Ahora bien, ya asentado y con más fuerza, ¿qué le depara al vigente mandatario? Diseñar su juego de alianzas en torno a un mundo convulsionado, a sabiendas de que es un elemento de peso en la Organización del Atlántico Norte (OTAN), como brazo armado que mira hacia Medio Oriente. Así es como sus fichas se disponían, hace tiempo, en la premisa de ingresar como miembro consolidado de la Unión Europea, una entidad supranacional que lo cuenta como opción pero que no termina de absorber.
Esa instancia, actualmente estancada, se da mientras en el Viejo Continente la lucha entre eurófilos y eurofóbicos avanza, siendo la salida de Gran Bretaña con el Brexit la pauta más concreta. Para colmo, previo al referéndum, desde Holanda y Alemania les impidieron a funcionarios turcos viajar para hacer campaña electoral en sus territorios, algo que Erdogan criticó, a tal magnitud de tildar esas actitudes de fascistas.

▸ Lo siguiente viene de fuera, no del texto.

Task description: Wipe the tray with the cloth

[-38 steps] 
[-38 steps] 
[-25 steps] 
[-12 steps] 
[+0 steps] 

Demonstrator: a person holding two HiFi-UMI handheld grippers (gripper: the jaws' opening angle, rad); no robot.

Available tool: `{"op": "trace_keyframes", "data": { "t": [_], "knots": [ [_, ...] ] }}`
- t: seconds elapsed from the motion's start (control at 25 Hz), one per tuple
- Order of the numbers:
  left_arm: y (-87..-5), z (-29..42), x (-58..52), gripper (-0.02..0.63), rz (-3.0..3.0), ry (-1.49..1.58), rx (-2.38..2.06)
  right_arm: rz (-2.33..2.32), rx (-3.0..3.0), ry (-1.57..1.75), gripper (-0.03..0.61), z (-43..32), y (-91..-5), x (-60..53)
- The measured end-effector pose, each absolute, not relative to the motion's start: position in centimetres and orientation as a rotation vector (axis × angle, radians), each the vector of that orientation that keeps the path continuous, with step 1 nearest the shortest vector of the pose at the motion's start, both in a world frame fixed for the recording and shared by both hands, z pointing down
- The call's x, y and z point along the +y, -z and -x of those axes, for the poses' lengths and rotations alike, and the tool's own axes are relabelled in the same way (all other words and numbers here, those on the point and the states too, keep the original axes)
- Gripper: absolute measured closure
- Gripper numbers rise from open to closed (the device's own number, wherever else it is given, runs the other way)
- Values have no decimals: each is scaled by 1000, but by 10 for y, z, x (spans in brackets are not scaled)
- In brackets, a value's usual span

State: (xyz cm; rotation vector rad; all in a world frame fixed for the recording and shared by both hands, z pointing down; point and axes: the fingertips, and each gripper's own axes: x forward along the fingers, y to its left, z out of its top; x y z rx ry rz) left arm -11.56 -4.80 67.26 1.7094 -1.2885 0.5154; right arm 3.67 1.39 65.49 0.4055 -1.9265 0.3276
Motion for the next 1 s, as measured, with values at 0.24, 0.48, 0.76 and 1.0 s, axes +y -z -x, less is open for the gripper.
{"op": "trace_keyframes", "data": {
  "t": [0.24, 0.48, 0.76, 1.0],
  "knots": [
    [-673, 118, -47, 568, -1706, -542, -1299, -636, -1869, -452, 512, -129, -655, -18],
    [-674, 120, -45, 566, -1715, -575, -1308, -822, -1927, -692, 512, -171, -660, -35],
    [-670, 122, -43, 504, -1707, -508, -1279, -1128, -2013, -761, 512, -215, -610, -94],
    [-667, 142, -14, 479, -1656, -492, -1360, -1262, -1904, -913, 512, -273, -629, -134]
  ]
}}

En paralelo, si la vista se posa en Rusia, dada su relevancia como potencia y su protagonismo en el conflicto en Siria, ubicándose como un respaldo del presidente Bashar Al Assad, el panorama no es menos tenso. Desde hace tiempo que existe una fluidez cada vez más grande entre Moscú y Ankara. Pero el asesinato de Andréi Kárlov, embajador ruso en Turquía, en una exposición de arte a fines del año pasado, a cargo de un policía local fuera de servicio, trastocó los planes. El motivo, puertas afuera, radicó en una respuesta a la intervención de Rusia en la guerra civil siria, y que Erdogan y compañía, puertas adentro, catalogaron como un artilugio para quebrar el acercamiento entre ambos países.
Allí es donde entra en escena Estados Unidos, con un Trump en busca de resaltar sus virtudes armamentísticas y dar por tierra con el terrorismo internacional. Se inmiscuyó en Medio Oriente y lo hace brindando, desde esta semana, artefactos a combatientes kurdos, agrupados bajo las siglas YPG, de las Fuerzas Democráticas Sirias, una amalgama de milicias de varias confesiones y etnias que son el mayor aliado de EEUU en ese campo para erradicar al ISIS. ¿Cuál es el problema? Turquía considera a esas milicias kurdas una extensión del Partido de los Trabajadores del Kurdistán, bloque que sostiene una insurgencia en el sureste del país desde la década del 80’ y que es declarado un grupo terrorista por Anakara. A grandes rasgos: para combatir en Siria se arma a un grupo que lucha por su independencia en la región.
El combo cuenta, entonces, con una complejidad notable: modificación política de envergadura que le brinda más poder a un solo hombre, más tendiente al conservadurismo religioso, a cargo de un país vital en el tablero global al ser nexo entre dos mundos, uno regado de crisis humanitaria inmerso en una permanente guerra civil, y el otro inmiscuido en un conflicto ideológico en el que la inmigración está en el centro de la escena, fomentándola como un peligro al asociarla con el terrorismo. Turquía, en el medio, más que nunca, es protagonista principal.